╭──

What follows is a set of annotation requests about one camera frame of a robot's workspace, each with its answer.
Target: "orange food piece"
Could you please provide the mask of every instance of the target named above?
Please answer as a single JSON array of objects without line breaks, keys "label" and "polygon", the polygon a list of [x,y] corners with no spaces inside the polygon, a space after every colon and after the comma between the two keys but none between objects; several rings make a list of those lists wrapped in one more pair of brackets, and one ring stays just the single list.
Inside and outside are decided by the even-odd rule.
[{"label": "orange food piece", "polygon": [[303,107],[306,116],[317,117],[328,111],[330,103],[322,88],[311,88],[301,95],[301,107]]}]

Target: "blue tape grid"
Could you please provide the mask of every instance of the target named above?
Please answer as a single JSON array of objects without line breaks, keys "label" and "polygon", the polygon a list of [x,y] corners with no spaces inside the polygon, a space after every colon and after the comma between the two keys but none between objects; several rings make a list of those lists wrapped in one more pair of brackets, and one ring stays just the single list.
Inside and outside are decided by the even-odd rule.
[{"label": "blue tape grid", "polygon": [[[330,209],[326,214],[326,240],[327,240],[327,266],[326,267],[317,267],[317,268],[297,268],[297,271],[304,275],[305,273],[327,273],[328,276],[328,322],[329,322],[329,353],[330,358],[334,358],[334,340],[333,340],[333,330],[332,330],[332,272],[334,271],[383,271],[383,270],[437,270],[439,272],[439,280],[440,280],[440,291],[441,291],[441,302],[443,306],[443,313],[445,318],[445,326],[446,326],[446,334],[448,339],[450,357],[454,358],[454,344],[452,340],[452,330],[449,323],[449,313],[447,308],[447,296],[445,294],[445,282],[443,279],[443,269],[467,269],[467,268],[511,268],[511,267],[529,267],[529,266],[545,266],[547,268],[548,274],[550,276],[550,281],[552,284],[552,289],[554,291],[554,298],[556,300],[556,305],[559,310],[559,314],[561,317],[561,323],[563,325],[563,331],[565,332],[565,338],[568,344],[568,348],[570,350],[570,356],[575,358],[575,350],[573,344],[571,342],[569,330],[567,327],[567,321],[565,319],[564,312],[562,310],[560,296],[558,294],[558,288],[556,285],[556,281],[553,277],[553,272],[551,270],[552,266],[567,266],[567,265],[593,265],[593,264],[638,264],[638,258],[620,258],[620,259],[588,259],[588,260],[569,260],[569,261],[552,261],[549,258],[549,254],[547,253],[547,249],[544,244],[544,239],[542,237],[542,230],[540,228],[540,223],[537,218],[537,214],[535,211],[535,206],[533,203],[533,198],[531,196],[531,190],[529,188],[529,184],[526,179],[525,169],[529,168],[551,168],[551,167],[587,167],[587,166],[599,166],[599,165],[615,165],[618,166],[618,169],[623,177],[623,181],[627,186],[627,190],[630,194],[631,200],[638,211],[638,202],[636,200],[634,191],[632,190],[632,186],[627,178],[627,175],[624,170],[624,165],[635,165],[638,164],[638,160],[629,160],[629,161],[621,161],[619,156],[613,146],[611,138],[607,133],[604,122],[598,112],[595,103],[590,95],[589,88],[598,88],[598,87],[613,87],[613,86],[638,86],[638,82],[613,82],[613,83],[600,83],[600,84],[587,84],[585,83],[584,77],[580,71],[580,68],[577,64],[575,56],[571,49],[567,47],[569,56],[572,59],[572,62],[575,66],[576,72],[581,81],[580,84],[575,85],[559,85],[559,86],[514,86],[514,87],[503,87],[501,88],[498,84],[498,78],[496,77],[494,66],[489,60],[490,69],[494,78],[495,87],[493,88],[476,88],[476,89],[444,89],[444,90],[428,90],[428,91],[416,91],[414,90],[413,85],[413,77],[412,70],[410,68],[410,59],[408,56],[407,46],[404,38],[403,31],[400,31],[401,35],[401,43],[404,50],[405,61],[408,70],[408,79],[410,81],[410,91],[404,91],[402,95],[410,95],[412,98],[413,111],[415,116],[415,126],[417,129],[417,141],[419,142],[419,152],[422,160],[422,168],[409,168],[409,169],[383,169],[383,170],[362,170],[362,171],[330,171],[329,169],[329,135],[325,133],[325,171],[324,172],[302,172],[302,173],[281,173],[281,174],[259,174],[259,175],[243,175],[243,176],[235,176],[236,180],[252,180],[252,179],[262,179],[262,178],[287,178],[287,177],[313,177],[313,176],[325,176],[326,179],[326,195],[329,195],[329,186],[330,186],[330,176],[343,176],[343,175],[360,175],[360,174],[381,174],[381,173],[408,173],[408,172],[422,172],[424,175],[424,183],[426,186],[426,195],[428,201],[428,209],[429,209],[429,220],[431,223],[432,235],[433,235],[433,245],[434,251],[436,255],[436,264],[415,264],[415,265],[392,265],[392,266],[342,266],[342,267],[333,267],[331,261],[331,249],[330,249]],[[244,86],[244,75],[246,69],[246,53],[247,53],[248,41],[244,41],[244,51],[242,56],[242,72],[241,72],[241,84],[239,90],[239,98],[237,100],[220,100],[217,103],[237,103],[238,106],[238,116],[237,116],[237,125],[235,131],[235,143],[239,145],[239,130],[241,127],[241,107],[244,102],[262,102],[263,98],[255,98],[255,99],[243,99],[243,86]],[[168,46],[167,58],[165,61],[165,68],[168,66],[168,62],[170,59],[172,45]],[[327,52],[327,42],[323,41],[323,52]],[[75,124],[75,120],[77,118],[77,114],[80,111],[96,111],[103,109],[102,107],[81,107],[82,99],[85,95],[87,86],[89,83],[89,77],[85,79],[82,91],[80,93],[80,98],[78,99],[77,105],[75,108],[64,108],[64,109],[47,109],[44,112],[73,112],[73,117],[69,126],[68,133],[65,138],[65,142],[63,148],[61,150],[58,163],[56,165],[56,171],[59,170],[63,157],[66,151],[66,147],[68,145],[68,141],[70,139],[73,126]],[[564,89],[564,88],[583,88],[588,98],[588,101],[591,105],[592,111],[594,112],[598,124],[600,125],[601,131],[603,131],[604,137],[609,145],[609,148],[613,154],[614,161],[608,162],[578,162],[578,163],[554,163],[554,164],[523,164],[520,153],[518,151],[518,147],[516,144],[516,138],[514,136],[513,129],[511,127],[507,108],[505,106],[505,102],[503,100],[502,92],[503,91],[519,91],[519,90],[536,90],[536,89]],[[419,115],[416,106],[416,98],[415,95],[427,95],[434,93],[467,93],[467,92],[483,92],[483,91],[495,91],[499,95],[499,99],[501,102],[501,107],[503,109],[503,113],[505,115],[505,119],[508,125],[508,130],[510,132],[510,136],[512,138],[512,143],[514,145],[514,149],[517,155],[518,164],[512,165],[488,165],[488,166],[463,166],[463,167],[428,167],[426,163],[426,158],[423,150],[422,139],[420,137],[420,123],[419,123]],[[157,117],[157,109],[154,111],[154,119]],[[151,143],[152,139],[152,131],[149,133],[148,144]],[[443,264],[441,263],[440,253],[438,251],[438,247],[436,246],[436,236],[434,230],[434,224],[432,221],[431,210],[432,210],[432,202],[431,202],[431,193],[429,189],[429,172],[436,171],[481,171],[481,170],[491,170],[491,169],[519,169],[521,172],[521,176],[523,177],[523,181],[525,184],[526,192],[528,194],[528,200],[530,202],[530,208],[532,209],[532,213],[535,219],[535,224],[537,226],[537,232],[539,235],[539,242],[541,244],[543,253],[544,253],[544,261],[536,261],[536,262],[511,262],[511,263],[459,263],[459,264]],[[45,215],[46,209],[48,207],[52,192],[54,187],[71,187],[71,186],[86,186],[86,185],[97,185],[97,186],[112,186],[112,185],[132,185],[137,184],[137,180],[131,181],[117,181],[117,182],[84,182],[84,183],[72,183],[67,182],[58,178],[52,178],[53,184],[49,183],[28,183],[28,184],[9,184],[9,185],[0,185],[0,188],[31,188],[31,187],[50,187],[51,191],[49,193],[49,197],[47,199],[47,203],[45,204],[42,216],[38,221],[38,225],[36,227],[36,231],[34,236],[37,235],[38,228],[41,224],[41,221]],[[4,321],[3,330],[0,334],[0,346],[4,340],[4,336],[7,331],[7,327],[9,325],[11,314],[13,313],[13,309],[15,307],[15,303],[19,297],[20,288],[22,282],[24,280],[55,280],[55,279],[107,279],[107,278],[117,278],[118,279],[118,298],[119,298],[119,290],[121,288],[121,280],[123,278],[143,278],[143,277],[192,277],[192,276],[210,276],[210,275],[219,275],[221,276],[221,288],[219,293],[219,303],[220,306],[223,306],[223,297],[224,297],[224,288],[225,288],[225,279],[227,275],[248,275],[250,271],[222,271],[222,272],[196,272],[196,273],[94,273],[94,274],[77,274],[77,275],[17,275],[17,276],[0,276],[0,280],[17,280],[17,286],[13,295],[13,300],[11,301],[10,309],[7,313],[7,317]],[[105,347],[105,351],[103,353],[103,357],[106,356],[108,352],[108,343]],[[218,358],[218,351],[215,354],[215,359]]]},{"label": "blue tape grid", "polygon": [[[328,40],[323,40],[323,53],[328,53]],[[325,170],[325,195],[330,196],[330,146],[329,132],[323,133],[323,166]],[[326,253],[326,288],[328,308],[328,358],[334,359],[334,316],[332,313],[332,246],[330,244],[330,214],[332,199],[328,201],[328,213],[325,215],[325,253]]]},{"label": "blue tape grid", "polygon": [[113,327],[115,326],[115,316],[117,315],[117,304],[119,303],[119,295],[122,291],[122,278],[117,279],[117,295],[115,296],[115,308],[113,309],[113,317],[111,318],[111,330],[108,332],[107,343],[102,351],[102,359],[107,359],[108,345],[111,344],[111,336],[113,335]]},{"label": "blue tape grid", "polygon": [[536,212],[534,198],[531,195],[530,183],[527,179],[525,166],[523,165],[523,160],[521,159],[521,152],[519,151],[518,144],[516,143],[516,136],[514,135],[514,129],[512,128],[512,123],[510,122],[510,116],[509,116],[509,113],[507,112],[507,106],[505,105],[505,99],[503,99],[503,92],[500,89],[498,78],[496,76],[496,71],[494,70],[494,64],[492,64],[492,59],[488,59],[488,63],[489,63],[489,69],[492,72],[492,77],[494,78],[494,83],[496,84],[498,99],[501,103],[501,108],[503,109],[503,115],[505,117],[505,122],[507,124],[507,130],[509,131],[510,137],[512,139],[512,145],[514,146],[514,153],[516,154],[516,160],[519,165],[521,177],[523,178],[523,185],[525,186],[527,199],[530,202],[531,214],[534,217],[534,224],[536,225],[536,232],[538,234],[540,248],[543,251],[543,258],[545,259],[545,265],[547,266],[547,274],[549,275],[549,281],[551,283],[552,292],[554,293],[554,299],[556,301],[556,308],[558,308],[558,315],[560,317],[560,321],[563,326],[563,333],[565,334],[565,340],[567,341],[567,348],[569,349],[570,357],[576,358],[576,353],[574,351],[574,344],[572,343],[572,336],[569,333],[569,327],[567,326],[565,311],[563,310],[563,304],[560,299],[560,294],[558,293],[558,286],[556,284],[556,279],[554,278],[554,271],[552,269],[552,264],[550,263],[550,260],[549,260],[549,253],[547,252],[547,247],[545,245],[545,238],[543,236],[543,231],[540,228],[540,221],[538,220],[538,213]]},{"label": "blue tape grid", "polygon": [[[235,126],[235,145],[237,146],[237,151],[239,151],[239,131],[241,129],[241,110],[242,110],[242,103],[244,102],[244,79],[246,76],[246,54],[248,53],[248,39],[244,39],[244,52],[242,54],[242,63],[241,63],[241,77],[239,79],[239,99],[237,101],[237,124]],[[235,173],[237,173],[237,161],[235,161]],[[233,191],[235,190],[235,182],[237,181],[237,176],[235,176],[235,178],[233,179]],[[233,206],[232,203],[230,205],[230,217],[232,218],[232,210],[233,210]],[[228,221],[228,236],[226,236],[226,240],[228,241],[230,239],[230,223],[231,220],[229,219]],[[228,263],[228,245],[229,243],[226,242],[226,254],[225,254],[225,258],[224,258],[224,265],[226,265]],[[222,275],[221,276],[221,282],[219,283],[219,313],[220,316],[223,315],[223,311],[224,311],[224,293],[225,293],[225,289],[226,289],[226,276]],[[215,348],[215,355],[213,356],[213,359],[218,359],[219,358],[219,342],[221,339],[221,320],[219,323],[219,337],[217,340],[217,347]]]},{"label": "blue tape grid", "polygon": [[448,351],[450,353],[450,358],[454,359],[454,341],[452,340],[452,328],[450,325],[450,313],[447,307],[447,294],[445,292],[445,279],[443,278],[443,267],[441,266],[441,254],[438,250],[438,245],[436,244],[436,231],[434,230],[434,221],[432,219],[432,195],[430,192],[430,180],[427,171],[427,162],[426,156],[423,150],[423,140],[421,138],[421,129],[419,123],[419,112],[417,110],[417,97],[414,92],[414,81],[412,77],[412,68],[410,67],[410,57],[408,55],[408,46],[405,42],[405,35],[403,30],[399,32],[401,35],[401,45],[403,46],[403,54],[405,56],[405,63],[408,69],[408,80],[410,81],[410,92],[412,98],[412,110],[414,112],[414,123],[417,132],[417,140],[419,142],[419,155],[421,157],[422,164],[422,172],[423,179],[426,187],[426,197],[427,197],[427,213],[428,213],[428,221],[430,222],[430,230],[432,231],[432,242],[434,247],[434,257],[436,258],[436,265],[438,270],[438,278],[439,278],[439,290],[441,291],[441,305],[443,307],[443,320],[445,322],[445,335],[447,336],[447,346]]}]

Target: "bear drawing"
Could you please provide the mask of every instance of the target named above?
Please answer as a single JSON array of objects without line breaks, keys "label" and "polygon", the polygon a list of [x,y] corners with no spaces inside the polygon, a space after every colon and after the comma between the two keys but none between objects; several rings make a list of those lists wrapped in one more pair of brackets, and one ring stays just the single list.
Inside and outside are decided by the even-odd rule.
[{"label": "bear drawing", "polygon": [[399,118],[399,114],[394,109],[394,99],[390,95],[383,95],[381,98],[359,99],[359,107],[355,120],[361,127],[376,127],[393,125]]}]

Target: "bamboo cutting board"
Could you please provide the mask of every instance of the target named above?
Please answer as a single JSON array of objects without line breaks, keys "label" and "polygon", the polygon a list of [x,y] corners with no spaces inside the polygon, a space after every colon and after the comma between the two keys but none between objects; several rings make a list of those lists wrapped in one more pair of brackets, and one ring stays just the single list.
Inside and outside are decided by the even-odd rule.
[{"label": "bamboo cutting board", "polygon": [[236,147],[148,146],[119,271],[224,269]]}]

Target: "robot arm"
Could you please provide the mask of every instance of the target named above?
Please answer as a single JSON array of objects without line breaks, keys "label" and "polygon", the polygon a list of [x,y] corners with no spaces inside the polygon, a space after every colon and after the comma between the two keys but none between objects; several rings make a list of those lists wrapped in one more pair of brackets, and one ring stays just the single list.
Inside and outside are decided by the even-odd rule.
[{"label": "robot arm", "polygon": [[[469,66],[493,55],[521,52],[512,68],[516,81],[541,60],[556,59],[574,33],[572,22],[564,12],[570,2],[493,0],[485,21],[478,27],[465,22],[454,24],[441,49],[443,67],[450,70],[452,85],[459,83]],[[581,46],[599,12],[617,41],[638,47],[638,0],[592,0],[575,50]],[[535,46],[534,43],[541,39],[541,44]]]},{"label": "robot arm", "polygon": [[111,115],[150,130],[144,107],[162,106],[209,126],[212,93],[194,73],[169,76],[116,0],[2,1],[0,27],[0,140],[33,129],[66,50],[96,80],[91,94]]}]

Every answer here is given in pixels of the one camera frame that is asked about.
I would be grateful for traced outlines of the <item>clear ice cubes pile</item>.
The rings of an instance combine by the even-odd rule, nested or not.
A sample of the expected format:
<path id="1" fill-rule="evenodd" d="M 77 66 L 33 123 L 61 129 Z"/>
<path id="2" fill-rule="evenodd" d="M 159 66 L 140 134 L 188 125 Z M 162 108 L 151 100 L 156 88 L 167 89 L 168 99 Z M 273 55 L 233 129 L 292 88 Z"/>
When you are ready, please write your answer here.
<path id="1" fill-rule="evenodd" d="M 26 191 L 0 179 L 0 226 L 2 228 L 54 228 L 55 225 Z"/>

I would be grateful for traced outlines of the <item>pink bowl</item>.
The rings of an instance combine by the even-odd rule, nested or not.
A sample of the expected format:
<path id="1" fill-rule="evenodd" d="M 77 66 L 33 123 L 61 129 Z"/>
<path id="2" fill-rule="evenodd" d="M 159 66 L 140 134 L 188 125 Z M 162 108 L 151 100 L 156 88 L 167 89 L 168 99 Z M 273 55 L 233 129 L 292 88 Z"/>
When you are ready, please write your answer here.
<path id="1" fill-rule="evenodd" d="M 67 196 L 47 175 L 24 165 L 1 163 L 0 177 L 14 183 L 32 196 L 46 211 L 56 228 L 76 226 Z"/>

╰──

**Task statement:** Give the count of lines in the data that contain the word "traced", and write nothing besides it.

**Written answer:** 2